On Monday morning, a message from the administrators claimed that they weren’t responsible for the disruption:

“Someone is trying to hack our project these days. Not only the Twitter account but also our smart contract.”

The message, in broken English, continued:

“Squid Game Dev does not want to continue running the project as we are depressed from the scammers and is overwhelmed with stress.”

The post declared that the project “will enter a new stage of community autonomy” — but it’s unclear what this would entail.

And it concluded by offering an apology for “any inconvenience” — hollow words for those who have ended up losing money by purchasing SQUID tokens.

One victim told CoinMarketCap that they were drawn in by the project’s website because “it seemed pretty decent and legitimate.”

However, they were surprised when they learned of the “anti-dumping mechanism,” which in hindsight now appears to be more of an anti-selling mechanism.

Here’s the problem: the project’s creators didn’t just create one token, they created two.

The other cryptocurrency is called Marbles — and this asset can only be earned by taking part in the project’s play-to-earn game. Only those who have accrued Marbles actually have the ability to sell their SQUID on the open market.
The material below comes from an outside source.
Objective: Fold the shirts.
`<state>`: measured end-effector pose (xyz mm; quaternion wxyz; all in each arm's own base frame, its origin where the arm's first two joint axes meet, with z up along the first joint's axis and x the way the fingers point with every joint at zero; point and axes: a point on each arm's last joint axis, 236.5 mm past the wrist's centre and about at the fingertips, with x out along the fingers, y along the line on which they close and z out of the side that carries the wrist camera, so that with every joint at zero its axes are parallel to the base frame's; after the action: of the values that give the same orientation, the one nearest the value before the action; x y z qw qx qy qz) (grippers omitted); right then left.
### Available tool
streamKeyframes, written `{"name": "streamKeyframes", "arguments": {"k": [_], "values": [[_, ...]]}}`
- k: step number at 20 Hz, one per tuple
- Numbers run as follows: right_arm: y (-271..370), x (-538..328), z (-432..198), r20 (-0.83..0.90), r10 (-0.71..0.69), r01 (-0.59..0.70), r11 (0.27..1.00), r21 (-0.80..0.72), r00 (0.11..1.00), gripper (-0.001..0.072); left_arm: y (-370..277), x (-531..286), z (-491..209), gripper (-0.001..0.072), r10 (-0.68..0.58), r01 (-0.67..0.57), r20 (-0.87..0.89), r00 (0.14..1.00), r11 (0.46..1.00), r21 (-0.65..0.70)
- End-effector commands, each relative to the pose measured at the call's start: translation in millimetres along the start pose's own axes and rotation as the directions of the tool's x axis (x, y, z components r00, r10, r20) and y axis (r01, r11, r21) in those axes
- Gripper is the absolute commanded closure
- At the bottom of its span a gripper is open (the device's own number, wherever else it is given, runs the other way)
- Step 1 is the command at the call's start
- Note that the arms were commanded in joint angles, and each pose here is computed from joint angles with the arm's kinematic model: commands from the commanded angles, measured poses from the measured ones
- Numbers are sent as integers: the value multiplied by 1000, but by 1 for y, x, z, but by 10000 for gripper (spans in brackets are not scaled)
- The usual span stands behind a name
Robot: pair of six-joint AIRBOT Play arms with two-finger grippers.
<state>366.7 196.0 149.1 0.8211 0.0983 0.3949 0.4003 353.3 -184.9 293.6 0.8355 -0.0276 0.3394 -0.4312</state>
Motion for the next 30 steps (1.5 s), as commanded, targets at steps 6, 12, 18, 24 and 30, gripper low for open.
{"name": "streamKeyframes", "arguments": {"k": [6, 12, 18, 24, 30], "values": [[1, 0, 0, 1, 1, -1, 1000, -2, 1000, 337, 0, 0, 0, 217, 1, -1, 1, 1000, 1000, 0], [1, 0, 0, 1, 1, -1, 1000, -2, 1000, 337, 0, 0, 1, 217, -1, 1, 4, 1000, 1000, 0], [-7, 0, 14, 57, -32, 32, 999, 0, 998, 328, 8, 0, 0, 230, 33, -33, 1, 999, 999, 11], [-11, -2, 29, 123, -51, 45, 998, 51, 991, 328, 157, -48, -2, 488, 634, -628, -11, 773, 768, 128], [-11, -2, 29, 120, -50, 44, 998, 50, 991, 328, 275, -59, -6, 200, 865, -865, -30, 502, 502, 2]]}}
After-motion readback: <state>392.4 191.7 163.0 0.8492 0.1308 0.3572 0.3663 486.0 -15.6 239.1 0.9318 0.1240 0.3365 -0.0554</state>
This is really bad news for people who bought into SQUID even at a price of $1, let alone $5 or $10.
In order to participate in the first online game, players need to stump up an entry fee of 456 SQUID. At a per-token price of $1, that’s $456 — rising to an eye-watering $4,560 to those who bought in at $10. Play-to-earn games can be expensive — but these prices are prohibitively high.
This structure meant many people ended up trapped. For a chance of getting their money back, they would need to have a balance of at least 456 SQUID, which in some cases was vastly more than their initial investment.
And even if they did that, there were further risks. If they played the game and failed the level, the 456 SQUID they paid would be lost forever.

To cut a long story short, the project is the ultimate definition of a lose-lose situation. Investors had a choice of doing nothing and being left with a worthless token, or throwing good money after bad — deepening their losses in an attempt to claw their initial investment back.
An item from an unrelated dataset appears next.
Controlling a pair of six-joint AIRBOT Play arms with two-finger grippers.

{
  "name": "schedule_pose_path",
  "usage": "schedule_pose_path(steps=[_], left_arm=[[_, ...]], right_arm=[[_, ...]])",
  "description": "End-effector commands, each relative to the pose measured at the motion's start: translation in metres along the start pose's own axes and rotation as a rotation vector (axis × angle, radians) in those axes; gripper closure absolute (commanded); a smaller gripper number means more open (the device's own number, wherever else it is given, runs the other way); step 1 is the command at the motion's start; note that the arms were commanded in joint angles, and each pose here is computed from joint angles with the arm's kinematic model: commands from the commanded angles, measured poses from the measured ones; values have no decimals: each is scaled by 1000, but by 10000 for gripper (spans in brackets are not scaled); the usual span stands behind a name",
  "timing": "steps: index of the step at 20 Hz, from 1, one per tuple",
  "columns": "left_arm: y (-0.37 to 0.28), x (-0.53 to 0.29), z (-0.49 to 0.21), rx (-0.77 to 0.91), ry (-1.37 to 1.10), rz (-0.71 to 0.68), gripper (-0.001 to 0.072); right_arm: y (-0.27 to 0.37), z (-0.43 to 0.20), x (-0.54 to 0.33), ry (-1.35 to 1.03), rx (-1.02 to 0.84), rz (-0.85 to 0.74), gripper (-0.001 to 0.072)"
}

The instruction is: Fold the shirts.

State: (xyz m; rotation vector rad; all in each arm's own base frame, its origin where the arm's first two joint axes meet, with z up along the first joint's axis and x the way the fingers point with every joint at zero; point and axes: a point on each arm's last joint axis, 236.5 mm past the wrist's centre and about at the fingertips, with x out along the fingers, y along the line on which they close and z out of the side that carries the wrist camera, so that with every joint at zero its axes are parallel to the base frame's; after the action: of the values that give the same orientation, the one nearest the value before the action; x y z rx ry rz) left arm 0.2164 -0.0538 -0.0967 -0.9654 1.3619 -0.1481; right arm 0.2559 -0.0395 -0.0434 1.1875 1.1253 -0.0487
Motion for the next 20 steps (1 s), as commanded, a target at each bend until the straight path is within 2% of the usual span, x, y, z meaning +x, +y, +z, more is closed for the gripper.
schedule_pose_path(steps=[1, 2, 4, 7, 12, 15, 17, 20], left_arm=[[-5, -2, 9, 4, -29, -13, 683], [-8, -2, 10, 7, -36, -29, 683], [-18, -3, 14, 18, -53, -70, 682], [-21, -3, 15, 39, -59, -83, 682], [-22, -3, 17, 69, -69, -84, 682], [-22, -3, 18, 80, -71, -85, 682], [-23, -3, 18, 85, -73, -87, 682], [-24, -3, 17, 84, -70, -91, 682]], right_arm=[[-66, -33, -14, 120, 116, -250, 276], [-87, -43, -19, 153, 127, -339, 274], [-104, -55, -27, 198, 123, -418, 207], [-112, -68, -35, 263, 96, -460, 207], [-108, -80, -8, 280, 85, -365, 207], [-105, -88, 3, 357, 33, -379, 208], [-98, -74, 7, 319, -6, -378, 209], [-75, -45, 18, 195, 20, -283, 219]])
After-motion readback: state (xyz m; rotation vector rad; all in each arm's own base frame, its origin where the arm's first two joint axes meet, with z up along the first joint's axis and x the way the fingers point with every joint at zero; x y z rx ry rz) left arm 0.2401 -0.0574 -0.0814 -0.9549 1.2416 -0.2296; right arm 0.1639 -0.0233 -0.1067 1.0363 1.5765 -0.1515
Given how the website is now offline, even playing the game isn’t an option anymore.

‘I Lost Everything’

SQUID’s inflexible tokenomics has caused many investors to lose a lot of money.

Describing Monday’s brutal crash, one SQUID holder told CoinMarketCap:

“The price was multiplying at an abnormal level. And as I was staring at my computer screen, I watched SQUID fall down in a matter of minutes. There was no way to withdraw my funds intact.”
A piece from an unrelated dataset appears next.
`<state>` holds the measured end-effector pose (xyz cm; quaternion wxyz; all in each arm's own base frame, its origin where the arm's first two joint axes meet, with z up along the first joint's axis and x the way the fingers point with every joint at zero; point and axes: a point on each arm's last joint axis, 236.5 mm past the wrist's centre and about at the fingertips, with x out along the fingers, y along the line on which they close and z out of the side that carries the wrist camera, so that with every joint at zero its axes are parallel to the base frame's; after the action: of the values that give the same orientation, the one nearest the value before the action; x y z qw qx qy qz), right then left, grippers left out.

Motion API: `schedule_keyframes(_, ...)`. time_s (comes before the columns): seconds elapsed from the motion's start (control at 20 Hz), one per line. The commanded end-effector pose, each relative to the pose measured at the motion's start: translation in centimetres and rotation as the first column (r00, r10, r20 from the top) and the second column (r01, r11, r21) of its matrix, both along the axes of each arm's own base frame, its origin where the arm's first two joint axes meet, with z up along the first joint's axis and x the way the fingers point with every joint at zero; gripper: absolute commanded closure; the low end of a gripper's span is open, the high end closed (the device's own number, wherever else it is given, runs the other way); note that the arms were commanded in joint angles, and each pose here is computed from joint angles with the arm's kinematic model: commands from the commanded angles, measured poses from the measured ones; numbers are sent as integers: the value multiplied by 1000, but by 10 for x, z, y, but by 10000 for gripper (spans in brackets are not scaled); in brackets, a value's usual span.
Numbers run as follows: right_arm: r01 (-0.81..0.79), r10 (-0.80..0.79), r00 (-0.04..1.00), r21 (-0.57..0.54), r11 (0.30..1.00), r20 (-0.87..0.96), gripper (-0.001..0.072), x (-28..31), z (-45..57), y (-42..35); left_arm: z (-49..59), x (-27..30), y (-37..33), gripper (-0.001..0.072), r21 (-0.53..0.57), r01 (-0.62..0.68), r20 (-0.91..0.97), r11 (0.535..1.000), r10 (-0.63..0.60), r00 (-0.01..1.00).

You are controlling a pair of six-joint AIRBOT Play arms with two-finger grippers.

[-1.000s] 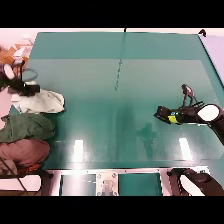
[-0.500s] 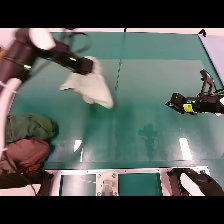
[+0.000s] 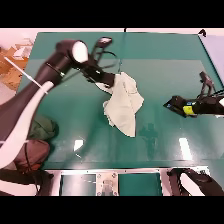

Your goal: Fold the shirts.

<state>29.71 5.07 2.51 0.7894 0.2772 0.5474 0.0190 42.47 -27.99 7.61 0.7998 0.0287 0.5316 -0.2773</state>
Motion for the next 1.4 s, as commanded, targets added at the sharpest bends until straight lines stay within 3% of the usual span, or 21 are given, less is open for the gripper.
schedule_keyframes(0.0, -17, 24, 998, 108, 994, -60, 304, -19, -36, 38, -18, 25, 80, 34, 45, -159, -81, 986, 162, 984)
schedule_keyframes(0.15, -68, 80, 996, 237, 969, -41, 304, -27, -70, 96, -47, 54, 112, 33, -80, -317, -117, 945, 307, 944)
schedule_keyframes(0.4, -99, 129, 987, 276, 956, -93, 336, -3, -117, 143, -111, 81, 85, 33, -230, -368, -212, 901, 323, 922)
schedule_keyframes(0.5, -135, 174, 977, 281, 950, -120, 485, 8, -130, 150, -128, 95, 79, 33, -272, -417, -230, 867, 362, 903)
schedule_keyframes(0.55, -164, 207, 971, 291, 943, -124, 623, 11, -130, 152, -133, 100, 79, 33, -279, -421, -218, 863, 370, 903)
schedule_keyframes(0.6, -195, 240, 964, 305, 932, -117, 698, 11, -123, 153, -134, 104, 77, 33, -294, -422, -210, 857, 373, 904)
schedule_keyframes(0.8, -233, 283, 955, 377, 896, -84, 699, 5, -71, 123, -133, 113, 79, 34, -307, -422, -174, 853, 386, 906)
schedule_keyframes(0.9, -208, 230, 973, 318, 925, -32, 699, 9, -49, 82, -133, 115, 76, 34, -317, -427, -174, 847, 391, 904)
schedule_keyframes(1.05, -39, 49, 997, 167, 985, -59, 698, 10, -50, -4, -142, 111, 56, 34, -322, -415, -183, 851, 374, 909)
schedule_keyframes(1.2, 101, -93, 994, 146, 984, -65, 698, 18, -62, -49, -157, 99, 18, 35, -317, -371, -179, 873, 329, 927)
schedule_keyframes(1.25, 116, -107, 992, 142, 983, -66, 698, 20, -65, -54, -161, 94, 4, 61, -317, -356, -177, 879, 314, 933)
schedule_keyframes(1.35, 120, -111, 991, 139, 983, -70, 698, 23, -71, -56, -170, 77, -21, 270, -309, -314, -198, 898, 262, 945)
They said they were drawn in by news outlets that gave attention to SQUID — and that this additional marketing made them feel that the project was genuine:

“I guess this will serve as a valuable lesson for me to not just jump into meme coins … I am not blaming anyone except myself, but I think there must be some mechanism to avoid this in the future, and for news outlets to stop giving attention to these scammer type tokens.”

Others describe how their $57 investment surged to $14,000 — and their frustration at being unable to sell their token.
Another victim told CoinMarketCap “I lost all of what I have in this project.” He had bought 5,000 SQUID at $1 apiece.

“I don’t trust in them anymore,” he added.

Crypto investors are regularly encouraged to scrutinize a project’s website to see whether information about the founders is prominently displayed.

Squid Game’s website did this — naming David Kanny as CEO. He was described as a University of California Irvine alum who had five years’ experience at Netflix, but no LinkedIn profile exists.

Searches for other named executives — Mabel Jah, Kevin Sam, Christian Abbigail, Daniel Jolia and Lawrence Dan — also drew blanks on Google.

In the Netflix show, Squid Game depicts characters who are willing to put their lives on the line for a better financial future.

But for those who put their money on the line by investing in SQUID, any hope of a better financial future has now been lost in the blink of an eye.